__Assignment__
Retype every line of the records exactly.

__Record extracts__
· · · · · · ·

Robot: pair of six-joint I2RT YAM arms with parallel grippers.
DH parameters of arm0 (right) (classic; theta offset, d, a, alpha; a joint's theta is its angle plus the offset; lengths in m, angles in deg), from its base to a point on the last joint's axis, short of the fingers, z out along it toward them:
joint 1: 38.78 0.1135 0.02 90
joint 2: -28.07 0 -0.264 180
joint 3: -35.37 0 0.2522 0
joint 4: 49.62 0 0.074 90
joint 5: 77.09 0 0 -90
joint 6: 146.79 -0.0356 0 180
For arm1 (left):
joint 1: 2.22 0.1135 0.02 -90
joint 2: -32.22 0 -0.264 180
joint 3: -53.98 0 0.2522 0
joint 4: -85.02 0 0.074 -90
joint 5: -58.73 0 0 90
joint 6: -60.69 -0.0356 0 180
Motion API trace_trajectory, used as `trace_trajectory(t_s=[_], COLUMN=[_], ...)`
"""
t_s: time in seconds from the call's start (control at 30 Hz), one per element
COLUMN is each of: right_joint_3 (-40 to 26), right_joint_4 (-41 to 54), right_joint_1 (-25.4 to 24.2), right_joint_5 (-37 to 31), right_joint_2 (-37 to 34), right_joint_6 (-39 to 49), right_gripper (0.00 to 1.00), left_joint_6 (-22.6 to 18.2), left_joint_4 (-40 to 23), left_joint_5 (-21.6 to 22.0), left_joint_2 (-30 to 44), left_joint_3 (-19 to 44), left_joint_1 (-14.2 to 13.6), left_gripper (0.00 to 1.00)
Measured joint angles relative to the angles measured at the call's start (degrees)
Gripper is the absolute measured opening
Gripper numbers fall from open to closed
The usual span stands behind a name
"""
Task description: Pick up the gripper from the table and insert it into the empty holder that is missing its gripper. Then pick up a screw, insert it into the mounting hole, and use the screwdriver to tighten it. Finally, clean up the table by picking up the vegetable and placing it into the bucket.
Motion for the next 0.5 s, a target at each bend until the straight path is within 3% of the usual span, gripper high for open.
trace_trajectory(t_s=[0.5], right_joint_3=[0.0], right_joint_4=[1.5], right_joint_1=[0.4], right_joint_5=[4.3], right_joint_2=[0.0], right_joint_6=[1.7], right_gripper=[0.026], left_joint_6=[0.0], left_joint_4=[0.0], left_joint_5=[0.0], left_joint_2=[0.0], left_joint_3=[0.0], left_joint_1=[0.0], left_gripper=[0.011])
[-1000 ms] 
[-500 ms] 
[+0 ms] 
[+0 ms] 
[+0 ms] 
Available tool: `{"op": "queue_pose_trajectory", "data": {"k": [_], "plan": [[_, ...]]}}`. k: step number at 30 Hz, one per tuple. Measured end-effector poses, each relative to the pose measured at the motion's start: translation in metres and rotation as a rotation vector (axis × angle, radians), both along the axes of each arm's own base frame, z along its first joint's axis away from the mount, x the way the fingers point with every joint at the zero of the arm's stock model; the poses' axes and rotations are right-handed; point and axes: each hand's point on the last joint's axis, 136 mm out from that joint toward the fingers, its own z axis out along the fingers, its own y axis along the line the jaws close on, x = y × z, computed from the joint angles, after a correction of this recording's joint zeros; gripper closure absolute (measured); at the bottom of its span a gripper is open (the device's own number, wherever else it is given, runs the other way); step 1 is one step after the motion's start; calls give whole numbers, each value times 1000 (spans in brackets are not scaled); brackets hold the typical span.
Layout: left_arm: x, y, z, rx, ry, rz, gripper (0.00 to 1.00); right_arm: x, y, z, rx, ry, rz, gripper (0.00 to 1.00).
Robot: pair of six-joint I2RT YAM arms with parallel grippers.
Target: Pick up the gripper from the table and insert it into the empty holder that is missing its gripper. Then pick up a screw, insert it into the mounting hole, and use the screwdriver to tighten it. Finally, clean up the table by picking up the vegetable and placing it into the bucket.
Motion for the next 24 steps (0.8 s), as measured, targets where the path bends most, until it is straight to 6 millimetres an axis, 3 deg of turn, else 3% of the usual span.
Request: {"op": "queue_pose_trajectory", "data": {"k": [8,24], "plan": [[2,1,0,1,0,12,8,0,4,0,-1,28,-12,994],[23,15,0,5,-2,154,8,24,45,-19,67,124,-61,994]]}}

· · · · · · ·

__Reply to the exercise__
Robot: pair of six-joint I2RT YAM arms with parallel grippers.
DH parameters of arm0 (right) (classic; theta offset, d, a, alpha; a joint's theta is its angle plus the offset; lengths in m, angles in deg), from its base to a point on the last joint's axis, short of the fingers, z out along it toward them:
joint 1: 38.78 0.1135 0.02 90
joint 2: -28.07 0 -0.264 180
joint 3: -35.37 0 0.2522 0
joint 4: 49.62 0 0.074 90
joint 5: 77.09 0 0 -90
joint 6: 146.79 -0.0356 0 180
For arm1 (left):
joint 1: 2.22 0.1135 0.02 -90
joint 2: -32.22 0 -0.264 180
joint 3: -53.98 0 0.2522 0
joint 4: -85.02 0 0.074 -90
joint 5: -58.73 0 0 90
joint 6: -60.69 -0.0356 0 180
Motion API trace_trajectory, used as `trace_trajectory(t_s=[_], COLUMN=[_], ...)`
"""
t_s: time in seconds from the call's start (control at 30 Hz), one per element
COLUMN is each of: right_joint_3 (-40 to 26), right_joint_4 (-41 to 54), right_joint_1 (-25.4 to 24.2), right_joint_5 (-37 to 31), right_joint_2 (-37 to 34), right_joint_6 (-39 to 49), right_gripper (0.00 to 1.00), left_joint_6 (-22.6 to 18.2), left_joint_4 (-40 to 23), left_joint_5 (-21.6 to 22.0), left_joint_2 (-30 to 44), left_joint_3 (-19 to 44), left_joint_1 (-14.2 to 13.6), left_gripper (0.00 to 1.00)
Measured joint angles relative to the angles measured at the call's start (degrees)
Gripper is the absolute measured opening
Gripper numbers fall from open to closed
The usual span stands behind a name
"""
Task description: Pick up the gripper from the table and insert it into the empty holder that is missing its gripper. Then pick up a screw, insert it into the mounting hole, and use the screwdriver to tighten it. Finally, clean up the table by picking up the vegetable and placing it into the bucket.
Motion for the next 0.5 s, a target at each bend until the straight path is within 3% of the usual span, gripper high for open.
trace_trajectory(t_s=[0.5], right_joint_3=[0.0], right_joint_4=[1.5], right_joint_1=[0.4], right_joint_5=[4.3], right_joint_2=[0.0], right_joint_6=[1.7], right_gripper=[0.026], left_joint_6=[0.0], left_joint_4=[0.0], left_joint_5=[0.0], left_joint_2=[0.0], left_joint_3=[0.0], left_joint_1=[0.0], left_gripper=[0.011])
[-1000 ms] 
[-500 ms] 
[+0 ms] 
[+0 ms] 
[+0 ms] 
Available tool: `{"op": "queue_pose_trajectory", "data": {"k": [_], "plan": [[_, ...]]}}`. k: step number at 30 Hz, one per tuple. Measured end-effector poses, each relative to the pose measured at the motion's start: translation in metres and rotation as a rotation vector (axis × angle, radians), both along the axes of each arm's own base frame, z along its first joint's axis away from the mount, x the way the fingers point with every joint at the zero of the arm's stock model; the poses' axes and rotations are right-handed; point and axes: each hand's point on the last joint's axis, 136 mm out from that joint toward the fingers, its own z axis out along the fingers, its own y axis along the line the jaws close on, x = y × z, computed from the joint angles, after a correction of this recording's joint zeros; gripper closure absolute (measured); at the bottom of its span a gripper is open (the device's own number, wherever else it is given, runs the other way); step 1 is one step after the motion's start; calls give whole numbers, each value times 1000 (spans in brackets are not scaled); brackets hold the typical span.
Layout: left_arm: x, y, z, rx, ry, rz, gripper (0.00 to 1.00); right_arm: x, y, z, rx, ry, rz, gripper (0.00 to 1.00).
Robot: pair of six-joint I2RT YAM arms with parallel grippers.
Target: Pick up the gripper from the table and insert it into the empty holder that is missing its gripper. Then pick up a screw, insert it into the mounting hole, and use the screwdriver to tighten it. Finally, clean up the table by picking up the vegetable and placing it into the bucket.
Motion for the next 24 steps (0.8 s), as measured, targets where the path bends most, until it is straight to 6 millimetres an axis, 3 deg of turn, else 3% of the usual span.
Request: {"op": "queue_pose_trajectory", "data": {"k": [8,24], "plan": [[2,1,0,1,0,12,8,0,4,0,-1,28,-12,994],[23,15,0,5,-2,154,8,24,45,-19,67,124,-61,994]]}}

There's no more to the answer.